General Agents Contain World Models, even under Partial Observability and Stochasticity
Santiago Cifuentes
TL;DR
The paper addresses whether an agent inherently contains a usable model of its environment and extends prior results to show that even stochastic policies in partially observable, finite, communicating cMDPs must learn a world representation. It develops a goal-based framework and proves that transition probabilities $P(s'|s,a)$ can be estimated from the agent's behavior, with quantifiable error bounds that converge as the horizon depth grows. Key contributions include extending the theory to $(2n+1)$-th-degree $\delta$-optimal stochastic policies with rate $O(1/\sqrt{n})$, extending to partially observable settings, and showing that width-2 goals yield faster, more scalable estimation with rate $O(\log n / n)$. Together, these results establish that learning a world model is a fundamental consequence of capable behavior, even under randomness and partial observability, and they introduce practical reductions in goal complexity to make such learning tractable.
Abstract
Deciding whether an agent possesses a model of its surrounding world is a fundamental step toward understanding its capabilities and limitations. In [10], it was shown that, within a particular framework, every almost optimal and general agent necessarily contains sufficient knowledge of its environment to allow an approximate reconstruction of it by querying the agent as a black box.
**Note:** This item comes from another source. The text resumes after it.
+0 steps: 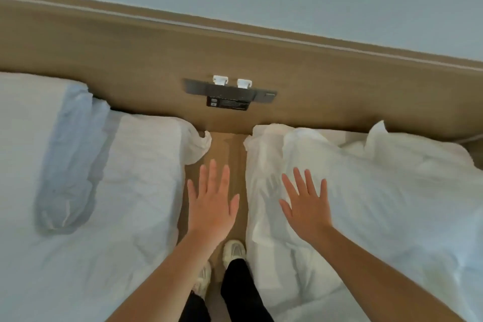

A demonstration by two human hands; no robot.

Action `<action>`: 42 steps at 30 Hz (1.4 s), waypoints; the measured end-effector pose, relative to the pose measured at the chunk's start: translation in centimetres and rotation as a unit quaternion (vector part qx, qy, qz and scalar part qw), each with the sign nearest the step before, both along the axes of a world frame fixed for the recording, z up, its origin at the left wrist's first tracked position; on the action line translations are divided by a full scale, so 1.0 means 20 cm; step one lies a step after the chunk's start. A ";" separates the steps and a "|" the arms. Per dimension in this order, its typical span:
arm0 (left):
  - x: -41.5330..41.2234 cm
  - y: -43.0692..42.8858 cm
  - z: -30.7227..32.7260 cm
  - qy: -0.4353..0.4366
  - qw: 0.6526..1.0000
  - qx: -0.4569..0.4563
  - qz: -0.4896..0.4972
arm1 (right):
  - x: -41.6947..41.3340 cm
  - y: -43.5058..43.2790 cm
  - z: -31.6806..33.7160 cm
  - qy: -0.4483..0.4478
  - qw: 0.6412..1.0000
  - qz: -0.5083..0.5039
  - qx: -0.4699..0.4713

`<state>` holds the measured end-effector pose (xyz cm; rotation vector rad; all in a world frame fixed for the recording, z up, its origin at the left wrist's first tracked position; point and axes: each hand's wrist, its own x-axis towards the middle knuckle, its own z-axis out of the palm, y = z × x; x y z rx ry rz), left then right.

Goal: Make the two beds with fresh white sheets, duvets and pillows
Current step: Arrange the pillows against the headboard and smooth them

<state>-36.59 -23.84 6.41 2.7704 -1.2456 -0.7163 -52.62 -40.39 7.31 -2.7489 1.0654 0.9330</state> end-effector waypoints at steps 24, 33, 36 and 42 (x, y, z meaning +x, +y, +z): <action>-1.50 0.25 -0.32 0.079 0.896 0.070 -0.431 | -1.76 0.96 -0.29 0.009 0.876 -0.481 0.026; -2.26 0.36 -0.44 0.161 0.890 0.095 -0.416 | -2.30 1.08 -0.39 -0.073 0.798 -0.592 -0.081; -2.45 0.34 -0.45 0.164 0.920 0.069 -0.350 | -2.48 1.13 -0.44 -0.110 0.739 -0.658 -0.089; -2.70 0.23 -0.45 0.173 0.958 0.039 -0.227 | -2.77 1.18 -0.48 -0.177 0.582 -0.790 -0.072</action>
This result relied on the assumptions that the agent is deterministic and that the environment is fully observable. In this work, we remove both assumptions by extending the theorem to stochastic agents operating in partially observable environments. Fundamentally, this shows that stochastic agents cannot avoid learning their environment through the usage of randomization. We also strengthen the result by weakening the notion of generality, proving that less powerful agents already contain a model of the world in which they operate.